Assignment ▸
Write out exactly the lines from the start of the entries through the one that contains "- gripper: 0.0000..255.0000", including both.

Listed entries ▸
──────────

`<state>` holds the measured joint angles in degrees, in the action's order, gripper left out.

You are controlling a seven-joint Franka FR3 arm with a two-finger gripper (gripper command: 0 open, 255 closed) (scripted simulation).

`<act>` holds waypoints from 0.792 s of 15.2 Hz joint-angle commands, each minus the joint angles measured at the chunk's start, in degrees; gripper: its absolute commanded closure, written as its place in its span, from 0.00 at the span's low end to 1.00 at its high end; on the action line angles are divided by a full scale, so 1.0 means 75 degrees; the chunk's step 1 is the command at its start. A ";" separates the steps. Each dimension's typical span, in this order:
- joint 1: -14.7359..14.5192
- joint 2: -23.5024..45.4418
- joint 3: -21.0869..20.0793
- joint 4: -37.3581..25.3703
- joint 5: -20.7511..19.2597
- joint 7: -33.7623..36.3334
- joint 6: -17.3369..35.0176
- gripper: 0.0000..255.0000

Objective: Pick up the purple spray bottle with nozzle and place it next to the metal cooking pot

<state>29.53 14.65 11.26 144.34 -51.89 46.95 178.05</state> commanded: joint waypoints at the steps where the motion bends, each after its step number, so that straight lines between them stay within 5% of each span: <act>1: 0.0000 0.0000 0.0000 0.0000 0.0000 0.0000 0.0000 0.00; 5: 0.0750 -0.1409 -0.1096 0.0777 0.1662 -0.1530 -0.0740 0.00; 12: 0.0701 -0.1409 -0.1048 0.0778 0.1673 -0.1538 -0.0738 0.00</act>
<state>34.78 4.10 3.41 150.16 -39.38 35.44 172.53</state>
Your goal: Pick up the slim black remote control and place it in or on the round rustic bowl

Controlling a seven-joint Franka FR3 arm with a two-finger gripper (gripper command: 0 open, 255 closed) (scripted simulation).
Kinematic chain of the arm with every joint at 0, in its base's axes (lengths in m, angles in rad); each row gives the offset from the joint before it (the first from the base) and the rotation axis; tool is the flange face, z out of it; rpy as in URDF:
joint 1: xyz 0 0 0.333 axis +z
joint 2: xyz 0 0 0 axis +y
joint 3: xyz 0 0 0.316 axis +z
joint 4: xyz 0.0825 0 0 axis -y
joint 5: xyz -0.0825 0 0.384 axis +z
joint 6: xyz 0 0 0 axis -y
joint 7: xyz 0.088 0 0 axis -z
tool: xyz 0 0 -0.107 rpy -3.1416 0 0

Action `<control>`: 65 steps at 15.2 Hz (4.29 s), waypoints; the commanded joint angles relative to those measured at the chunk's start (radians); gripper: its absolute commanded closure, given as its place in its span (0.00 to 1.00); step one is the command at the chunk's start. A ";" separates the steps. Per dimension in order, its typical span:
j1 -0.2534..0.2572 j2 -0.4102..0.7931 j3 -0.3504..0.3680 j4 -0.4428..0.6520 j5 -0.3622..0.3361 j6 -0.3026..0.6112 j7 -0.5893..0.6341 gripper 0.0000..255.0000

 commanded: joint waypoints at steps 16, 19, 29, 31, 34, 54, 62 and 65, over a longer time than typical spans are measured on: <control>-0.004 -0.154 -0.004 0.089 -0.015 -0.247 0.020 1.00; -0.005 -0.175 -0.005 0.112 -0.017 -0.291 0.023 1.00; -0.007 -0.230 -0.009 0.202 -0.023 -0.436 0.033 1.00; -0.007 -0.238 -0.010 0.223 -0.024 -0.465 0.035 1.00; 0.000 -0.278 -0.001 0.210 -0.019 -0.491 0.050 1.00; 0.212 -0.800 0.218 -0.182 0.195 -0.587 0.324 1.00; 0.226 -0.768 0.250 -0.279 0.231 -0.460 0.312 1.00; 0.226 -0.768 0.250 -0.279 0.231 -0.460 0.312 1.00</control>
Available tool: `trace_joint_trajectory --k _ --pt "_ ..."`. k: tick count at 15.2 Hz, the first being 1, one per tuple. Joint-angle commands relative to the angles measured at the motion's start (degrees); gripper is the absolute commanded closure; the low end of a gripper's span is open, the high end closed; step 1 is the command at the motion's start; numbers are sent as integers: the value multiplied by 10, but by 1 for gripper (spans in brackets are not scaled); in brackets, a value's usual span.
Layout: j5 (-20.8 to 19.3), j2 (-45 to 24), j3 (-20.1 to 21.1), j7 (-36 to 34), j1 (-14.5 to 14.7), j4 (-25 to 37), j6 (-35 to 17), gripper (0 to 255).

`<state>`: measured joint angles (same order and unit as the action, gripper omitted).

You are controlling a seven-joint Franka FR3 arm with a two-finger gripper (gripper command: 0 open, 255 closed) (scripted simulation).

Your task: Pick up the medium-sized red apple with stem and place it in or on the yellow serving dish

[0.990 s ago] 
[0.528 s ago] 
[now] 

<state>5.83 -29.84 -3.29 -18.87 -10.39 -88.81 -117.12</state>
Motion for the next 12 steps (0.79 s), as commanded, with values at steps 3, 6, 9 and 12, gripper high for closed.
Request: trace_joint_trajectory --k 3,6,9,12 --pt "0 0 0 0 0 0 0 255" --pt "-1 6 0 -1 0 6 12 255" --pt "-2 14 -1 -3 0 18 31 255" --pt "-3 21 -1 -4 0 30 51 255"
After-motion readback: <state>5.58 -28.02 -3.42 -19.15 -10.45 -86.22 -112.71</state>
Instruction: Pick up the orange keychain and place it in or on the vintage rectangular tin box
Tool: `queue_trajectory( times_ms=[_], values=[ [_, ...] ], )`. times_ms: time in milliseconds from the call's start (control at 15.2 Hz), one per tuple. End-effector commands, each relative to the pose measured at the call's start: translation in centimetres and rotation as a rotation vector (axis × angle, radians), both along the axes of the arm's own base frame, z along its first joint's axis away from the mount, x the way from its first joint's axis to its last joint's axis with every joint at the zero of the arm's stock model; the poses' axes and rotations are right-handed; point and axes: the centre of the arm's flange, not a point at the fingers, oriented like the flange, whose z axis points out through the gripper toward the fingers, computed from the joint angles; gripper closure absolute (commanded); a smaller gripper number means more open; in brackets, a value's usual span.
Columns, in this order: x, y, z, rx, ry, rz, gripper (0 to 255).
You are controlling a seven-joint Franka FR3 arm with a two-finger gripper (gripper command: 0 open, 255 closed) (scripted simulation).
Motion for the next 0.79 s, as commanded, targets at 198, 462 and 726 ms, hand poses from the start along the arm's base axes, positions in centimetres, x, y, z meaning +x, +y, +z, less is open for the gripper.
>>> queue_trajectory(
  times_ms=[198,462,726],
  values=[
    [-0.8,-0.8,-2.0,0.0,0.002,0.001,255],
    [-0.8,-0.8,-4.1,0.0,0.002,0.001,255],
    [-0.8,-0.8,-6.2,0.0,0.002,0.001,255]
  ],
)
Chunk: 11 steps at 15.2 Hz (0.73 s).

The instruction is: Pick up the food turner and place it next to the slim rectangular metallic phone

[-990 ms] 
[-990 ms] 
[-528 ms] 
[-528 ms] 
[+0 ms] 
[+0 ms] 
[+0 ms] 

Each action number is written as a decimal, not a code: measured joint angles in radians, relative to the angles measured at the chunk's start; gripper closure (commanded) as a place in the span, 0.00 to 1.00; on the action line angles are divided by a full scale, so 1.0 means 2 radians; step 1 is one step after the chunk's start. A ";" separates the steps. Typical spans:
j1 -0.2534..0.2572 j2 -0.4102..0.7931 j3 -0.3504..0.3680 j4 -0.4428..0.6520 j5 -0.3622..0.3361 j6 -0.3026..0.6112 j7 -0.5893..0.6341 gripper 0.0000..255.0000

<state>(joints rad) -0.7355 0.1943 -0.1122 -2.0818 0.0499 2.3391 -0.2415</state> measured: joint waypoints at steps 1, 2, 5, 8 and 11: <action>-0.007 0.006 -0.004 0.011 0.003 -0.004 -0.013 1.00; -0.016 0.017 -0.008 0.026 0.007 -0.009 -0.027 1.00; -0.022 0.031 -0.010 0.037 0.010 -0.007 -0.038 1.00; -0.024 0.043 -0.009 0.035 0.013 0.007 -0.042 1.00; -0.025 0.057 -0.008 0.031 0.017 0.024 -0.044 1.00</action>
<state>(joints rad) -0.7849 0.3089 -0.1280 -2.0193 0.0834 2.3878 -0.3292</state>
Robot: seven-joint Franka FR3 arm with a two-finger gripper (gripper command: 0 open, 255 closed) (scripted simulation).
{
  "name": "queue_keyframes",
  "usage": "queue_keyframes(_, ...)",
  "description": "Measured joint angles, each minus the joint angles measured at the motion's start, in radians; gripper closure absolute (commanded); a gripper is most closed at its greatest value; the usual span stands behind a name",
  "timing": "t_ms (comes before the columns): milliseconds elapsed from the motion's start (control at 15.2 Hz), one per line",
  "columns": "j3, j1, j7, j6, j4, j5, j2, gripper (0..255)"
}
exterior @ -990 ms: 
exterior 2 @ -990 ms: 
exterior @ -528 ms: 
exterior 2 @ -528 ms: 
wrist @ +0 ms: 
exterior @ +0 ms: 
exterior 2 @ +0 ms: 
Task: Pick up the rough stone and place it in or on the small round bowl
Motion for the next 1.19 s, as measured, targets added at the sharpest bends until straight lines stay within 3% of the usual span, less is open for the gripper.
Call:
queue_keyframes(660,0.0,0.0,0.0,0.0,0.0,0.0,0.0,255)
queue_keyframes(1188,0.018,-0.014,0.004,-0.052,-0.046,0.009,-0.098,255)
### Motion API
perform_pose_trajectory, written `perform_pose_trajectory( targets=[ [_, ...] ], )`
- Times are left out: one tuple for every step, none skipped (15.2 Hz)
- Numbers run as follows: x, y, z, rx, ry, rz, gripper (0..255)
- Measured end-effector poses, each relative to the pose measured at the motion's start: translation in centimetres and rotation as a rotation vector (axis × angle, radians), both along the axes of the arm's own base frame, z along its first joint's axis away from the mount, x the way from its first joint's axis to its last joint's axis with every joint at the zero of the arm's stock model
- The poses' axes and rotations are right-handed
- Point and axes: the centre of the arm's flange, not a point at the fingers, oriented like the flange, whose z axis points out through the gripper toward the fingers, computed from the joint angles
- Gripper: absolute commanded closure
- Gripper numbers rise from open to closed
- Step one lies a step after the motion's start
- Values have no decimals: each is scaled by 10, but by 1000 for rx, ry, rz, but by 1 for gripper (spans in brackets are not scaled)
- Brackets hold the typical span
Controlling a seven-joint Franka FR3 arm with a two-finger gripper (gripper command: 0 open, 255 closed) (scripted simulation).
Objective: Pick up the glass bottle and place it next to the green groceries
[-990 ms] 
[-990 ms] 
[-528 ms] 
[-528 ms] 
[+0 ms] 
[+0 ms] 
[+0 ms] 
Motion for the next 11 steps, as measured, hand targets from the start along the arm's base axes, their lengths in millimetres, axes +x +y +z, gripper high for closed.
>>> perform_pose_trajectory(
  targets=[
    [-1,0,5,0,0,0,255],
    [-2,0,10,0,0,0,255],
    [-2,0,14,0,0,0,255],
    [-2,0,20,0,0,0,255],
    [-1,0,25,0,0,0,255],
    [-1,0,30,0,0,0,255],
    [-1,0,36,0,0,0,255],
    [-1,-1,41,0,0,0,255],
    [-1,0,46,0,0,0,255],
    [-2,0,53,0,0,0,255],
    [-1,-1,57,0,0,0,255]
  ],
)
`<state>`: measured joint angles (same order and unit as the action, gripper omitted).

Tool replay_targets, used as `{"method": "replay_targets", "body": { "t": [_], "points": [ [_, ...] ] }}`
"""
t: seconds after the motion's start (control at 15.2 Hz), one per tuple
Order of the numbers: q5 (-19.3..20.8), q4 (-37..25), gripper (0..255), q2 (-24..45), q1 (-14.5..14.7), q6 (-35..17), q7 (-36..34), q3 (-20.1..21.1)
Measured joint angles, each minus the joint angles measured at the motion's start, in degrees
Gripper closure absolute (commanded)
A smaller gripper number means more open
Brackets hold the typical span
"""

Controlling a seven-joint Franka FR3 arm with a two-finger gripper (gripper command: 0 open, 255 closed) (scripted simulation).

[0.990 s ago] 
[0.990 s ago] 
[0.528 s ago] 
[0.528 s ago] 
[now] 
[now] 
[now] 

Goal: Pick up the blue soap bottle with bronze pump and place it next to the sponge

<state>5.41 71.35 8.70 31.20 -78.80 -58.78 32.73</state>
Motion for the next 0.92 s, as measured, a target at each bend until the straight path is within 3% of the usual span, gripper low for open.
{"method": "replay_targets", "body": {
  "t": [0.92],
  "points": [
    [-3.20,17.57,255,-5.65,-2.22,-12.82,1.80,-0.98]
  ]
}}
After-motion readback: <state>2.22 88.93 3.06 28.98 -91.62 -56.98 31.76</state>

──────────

Your solution ▸
`<state>` holds the measured joint angles in degrees, in the action's order, gripper left out.

You are controlling a seven-joint Franka FR3 arm with a two-finger gripper (gripper command: 0 open, 255 closed) (scripted simulation).

`<act>` holds waypoints from 0.792 s of 15.2 Hz joint-angle commands, each minus the joint angles measured at the chunk's start, in degrees; gripper: its absolute commanded closure, written as its place in its span, from 0.00 at the span's low end to 1.00 at its high end; on the action line angles are divided by a full scale, so 1.0 means 75 degrees; the chunk's step 1 is the command at its start. A ";" separates the steps. Each dimension's typical span, in this order:
- joint 1: -14.7359..14.5192
- joint 2: -23.5024..45.4418
- joint 3: -21.0869..20.0793
- joint 4: -37.3581..25.3703
- joint 5: -20.7511..19.2597
- joint 7: -33.7623..36.3334
- joint 6: -17.3369..35.0176
- gripper: 0.0000..255.0000

No more output is expected.